Changes to Operating procedures
- The Tier1 contacts list has been separated out from the on-call rota. Please check at: https://wiki.e-science.cclrc.ac.uk/web1/bin/view/EScienceInternal/ContactList
- Open Day (Tuesday):
- Significant number of staff either giving talks or leading tours. Ask for one member of each team to be present in office area keeping an eye on things.
- All staff to check contact details on Wiki up-to-date.
- Staff (primarily those not giving talks or tours) to remain vigilant, looking for failures in their areas to ensure rapid response should there be any issues.
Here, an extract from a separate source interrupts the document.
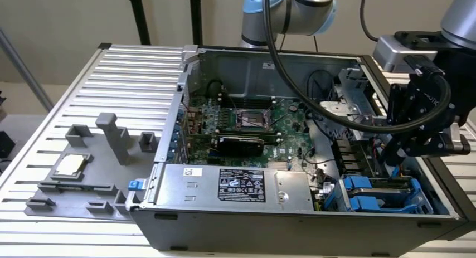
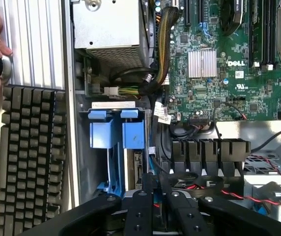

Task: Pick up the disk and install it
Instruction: 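Insert the first disk wire, then insert the second disk wire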

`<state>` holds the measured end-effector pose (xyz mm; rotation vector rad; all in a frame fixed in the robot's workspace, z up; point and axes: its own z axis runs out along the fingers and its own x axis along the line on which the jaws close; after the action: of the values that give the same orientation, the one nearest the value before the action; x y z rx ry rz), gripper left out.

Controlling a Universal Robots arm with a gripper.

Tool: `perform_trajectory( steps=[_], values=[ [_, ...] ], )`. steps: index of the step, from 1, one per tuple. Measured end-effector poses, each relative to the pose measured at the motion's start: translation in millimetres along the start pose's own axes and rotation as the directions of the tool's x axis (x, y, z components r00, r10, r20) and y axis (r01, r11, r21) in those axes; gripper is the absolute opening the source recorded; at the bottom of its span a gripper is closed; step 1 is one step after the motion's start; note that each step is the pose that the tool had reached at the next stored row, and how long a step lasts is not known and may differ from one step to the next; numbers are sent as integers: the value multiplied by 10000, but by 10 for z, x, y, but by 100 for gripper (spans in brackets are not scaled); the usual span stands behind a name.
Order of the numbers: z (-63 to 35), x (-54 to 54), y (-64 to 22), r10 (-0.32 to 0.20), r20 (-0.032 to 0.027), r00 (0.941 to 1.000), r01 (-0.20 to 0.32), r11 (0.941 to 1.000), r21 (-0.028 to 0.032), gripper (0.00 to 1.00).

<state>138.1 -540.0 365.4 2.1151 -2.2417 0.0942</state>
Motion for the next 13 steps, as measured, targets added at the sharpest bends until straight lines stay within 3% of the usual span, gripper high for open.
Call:
perform_trajectory(
  steps=[3,7,10,13],
  values=[
    [0,7,17,-1,0,10000,1,10000,1,0],
    [3,54,109,4,6,10000,-4,10000,42,0],
    [22,111,136,10,20,10000,-11,9999,113,0],
    [52,164,137,21,26,10000,-21,9997,241,0]
  ],
)
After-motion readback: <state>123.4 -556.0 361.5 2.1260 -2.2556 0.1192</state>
- Staff (where appropriate) have mobile phones on (and charged!)
- Restart Puppetmaster before the Open Day itself (Monday early afternoon) as this is known to degrade over time.
- Note that racks in machine room will be locked for tours. (Fabric staff have keys.)
- Easter preparations.
- This is effectively a four-day weekend. Run ‘on-call’ as per a usual weekend.
- Fabric on-call (James A) will make a check (remotely unless on-site intervention needed) on disk failures part way through weekend.
- On Thursday afternoon carry out the usual checks ahead of a weekend, checking there are no ‘loose ends’ etc. Check migration candidates flushed out.
Declared Outages in GOC DB
- Today (Monday) - At Risk on Castor for LSF license key update.
Advanced Warning
- Ongoing: Upgrade SL5 worker nodes to SL 5.4.